I'm not arguing against people who have some form of disability or injury having access to non-biotic replacement parts to enhance their existence I just don't understand the desire of whole healthy people wanting to trade in part, or the whole of their humanity.

I would suggest they work harder at improving the human body and mind they have.
 
Obviously for many people this is a question of the available technology. I believe that the initial concept of the thread was that you could transfer everything, emotions and all.
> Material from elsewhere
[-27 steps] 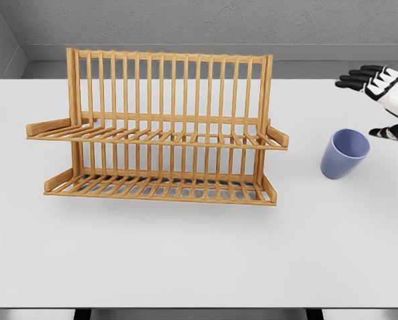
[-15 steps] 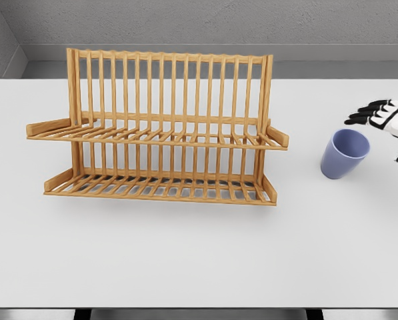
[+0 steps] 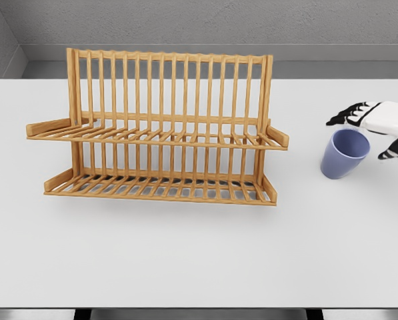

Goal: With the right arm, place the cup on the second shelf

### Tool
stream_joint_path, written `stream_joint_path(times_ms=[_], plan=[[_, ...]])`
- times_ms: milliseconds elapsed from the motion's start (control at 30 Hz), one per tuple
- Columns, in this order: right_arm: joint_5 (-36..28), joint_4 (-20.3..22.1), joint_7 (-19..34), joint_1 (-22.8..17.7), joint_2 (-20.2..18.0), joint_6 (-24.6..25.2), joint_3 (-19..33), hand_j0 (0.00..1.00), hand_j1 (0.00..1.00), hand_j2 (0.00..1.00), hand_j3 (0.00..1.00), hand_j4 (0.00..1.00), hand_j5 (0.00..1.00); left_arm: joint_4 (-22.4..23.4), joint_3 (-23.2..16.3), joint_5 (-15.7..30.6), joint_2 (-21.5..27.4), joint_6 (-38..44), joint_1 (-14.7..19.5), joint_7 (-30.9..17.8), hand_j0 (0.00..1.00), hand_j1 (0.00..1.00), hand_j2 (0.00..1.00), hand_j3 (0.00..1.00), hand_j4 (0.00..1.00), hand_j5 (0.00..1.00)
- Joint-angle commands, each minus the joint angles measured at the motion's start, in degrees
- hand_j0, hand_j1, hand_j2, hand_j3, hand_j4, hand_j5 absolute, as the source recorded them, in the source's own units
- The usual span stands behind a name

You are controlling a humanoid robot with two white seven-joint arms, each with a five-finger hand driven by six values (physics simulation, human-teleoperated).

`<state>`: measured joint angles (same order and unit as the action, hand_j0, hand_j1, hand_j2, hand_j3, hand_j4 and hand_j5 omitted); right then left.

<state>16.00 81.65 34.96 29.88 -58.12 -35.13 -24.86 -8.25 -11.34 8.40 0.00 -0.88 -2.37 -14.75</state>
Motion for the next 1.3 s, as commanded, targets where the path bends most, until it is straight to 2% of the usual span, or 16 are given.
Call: stream_joint_path(times_ms=[0,100,267,467,900,967,1000,1267], plan=[[-0.18,-1.50,0.04,0.09,1.00,0.13,-2.39,1.00,1.00,1.00,1.00,1.00,1.00,-0.01,0.00,0.04,0.00,0.00,0.00,-0.02,1.00,1.00,1.00,1.00,1.00,1.00],[-0.18,-2.37,0.04,0.62,1.26,0.13,-3.18,1.00,1.00,1.00,1.00,1.00,1.00,-0.01,0.00,0.04,0.00,0.00,0.00,-0.02,1.00,1.00,1.00,1.00,1.00,1.00],[-0.09,-5.98,0.04,3.78,3.28,0.13,-6.78,1.00,1.00,1.00,1.00,1.00,1.00,-0.01,0.00,0.04,0.00,0.00,0.00,-0.02,1.00,1.00,1.00,1.00,1.00,1.00],[-0.09,-7.12,0.04,3.87,3.37,0.13,-7.05,1.00,1.00,1.00,1.00,1.00,1.00,-0.01,0.00,0.04,0.00,0.00,0.00,-0.02,1.00,1.00,1.00,1.00,1.00,1.00],[-0.09,-6.86,0.04,5.19,3.46,0.13,-7.75,1.00,1.00,1.00,1.00,1.00,1.00,-0.01,0.00,0.04,0.00,0.00,0.00,-0.02,1.00,1.00,1.00,1.00,1.00,1.00],[-0.09,-6.68,0.04,5.19,3.37,0.13,-7.84,0.87,0.87,0.87,0.87,0.87,0.87,-0.01,0.00,0.04,0.00,0.00,0.00,-0.02,1.00,1.00,1.00,1.00,1.00,1.00],[-0.09,-6.68,0.04,5.19,3.37,0.13,-7.84,0.86,0.86,0.86,0.86,0.86,0.86,-0.01,0.00,0.04,0.00,0.00,0.00,-0.02,1.00,1.00,1.00,1.00,1.00,1.00],[-0.09,-5.63,0.04,5.27,3.37,0.13,-7.84,0.86,0.86,0.86,0.86,0.86,0.86,-0.01,0.00,0.04,0.00,0.00,0.00,-0.02,1.00,1.00,1.00,1.00,1.00,1.00]])
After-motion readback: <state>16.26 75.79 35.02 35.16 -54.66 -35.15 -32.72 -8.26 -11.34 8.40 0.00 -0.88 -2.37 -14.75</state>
I think the question could come down to: If you could have the Terminator's body and retain everything about your consciousness so that to all mental and emotional tests you are indistinguishable from your old self, would you make the change? I'd say yes. That way, in four or five centuries, if I get bored, I can opt to turn myself off. This opposed to perhaps dying at any moment and likely within the next 40-50 years. Some old people are "ready" for death, but I suspect that they would want continued life if they could do so at the prime of their lives.

As far as implants go though I would say no, other than the ones that a doctor may deem required for my survival (artifical heart when mine quits). Take eyes for instance, I wear glasses now on occassion and could get the laser surgery, but I don't because it's just not that big of deal to me (I have very mild near-sightedness, this would be different were it extreme, and might be different in 20 years when I can't read a computer screen;) ). I'm more for extending my life than fixing a few problems or enhancing a few things. It just isn't currently worth it in terms of hassle and risk.